# Mathews Conquest 4 Resale Value



## greennock (Dec 13, 2007)

Hello,

I've been researching the Conquest 4. Seems like a very popular bow. Their website shows about $900 for one. My only dealer that sells them charges that amount. Looks like Mathews makes the dealers charge list. When I look at the classifides, they're really low. One used 2010 was only $500. Something less than a year old already down about half it's value. Most used one's I've seen are around $400, not as new as that one.

I'm wondering why the resale value is so low? Do they wear out quickly? Is this a bow that won't last me 5-10 years? The $900 may be a lot less than their other target bows going for $1200+ but it's still alot of money.

Thanks!!


----------



## nickel shooter5 (Dec 26, 2009)

Great bow. It will last you as long as you need it. Resale sucks on them because they are used mainly for target. Target bows resale sucks


----------



## J Whittington (Nov 13, 2009)

find you a used one...just as good as a new one for a lot less money just no warranty worst thing that could happen(usually) is having a limb crack or go bad.(which is very rare)...Limbs can be found here on AT pretty easy and fairly cheap....I have a conquest 1 that I still shoot...main hunting bow,back-up 3-D bow...10 years or so old...just as good as day one.. replace the strings/cables and bushings in bottom cam 1 time a year..she good to go...


----------



## wirenut583 (Nov 4, 2007)

Doesnt the resale value on all bows suck? you pay 900 bucks for almost any Hoyt and can buy them for 400 I mean. It just goes to say buy what you want to keep and You dont have to worry about resale.

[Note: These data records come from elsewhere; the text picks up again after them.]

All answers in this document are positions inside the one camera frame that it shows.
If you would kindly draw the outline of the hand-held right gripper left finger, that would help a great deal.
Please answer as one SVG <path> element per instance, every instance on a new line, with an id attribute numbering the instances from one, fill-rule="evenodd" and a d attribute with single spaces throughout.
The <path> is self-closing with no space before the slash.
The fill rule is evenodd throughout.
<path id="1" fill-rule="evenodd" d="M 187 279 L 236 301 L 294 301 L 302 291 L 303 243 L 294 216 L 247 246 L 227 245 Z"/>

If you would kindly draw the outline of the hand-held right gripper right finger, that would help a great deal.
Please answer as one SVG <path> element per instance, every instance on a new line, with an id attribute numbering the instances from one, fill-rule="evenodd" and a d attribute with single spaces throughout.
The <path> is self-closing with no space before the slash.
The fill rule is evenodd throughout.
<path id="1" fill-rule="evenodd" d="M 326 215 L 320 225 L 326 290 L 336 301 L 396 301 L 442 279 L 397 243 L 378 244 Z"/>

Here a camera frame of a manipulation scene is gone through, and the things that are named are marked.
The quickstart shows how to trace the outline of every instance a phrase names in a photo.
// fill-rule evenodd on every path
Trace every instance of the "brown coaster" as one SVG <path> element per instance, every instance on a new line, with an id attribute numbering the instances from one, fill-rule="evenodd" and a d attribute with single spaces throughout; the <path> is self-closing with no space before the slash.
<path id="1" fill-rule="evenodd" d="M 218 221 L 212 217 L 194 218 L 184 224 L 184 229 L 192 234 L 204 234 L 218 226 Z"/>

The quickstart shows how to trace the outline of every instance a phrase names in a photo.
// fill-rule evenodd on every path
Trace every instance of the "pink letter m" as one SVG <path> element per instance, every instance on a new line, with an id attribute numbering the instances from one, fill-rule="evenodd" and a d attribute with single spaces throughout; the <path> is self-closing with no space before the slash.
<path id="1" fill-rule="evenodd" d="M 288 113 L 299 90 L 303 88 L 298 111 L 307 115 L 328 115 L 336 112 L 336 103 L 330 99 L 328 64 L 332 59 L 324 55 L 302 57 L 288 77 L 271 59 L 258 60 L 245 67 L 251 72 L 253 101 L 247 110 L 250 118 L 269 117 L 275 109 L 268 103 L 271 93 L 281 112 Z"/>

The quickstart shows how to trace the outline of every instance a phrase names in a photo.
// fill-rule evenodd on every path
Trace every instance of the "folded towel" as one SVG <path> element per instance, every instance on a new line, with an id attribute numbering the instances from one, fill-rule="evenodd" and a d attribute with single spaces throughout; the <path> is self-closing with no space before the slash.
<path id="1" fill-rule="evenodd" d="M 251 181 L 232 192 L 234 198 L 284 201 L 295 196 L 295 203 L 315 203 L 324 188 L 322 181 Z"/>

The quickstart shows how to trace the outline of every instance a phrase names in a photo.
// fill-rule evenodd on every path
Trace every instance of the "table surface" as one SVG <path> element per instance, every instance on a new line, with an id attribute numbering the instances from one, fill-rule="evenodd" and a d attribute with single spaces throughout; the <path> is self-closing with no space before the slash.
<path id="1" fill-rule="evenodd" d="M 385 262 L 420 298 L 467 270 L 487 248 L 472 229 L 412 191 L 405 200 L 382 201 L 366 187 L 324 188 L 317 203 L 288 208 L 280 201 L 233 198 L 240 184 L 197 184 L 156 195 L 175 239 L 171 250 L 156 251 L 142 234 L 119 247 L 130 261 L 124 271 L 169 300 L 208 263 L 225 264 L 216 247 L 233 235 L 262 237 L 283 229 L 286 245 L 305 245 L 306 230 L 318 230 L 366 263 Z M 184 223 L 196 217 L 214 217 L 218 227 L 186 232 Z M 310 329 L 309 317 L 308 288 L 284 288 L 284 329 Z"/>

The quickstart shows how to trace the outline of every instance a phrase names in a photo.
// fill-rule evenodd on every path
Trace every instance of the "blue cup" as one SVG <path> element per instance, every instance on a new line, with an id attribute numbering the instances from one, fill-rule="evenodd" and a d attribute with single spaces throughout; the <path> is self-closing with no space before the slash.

I have 2 conquests bought my first new bought the second for 200 bucks. Both are teriffic bows.


----------



## 3Dblackncamo (Jul 22, 2009)

900 is too much for a new C4 700 is more like it


----------



## greennock (Dec 13, 2007)

wirenut583 said:


> ...It just goes to say buy what you want to keep and You dont have to worry about resale.


I agree but I was mainly interested to know if the low resale value had something to do with the durability of the C4. I keep things for a long time.


----------



## greennock (Dec 13, 2007)

3Dblackncamo said:


> 900 is too much for a new C4 700 is more like it


That's good to know!! I guess the shops in my area are a bunch of snakes. Since you can't see prices at on-line shops, there's no competition and no way to know how much you should be paying. 700 seems like a good price for a competition bow.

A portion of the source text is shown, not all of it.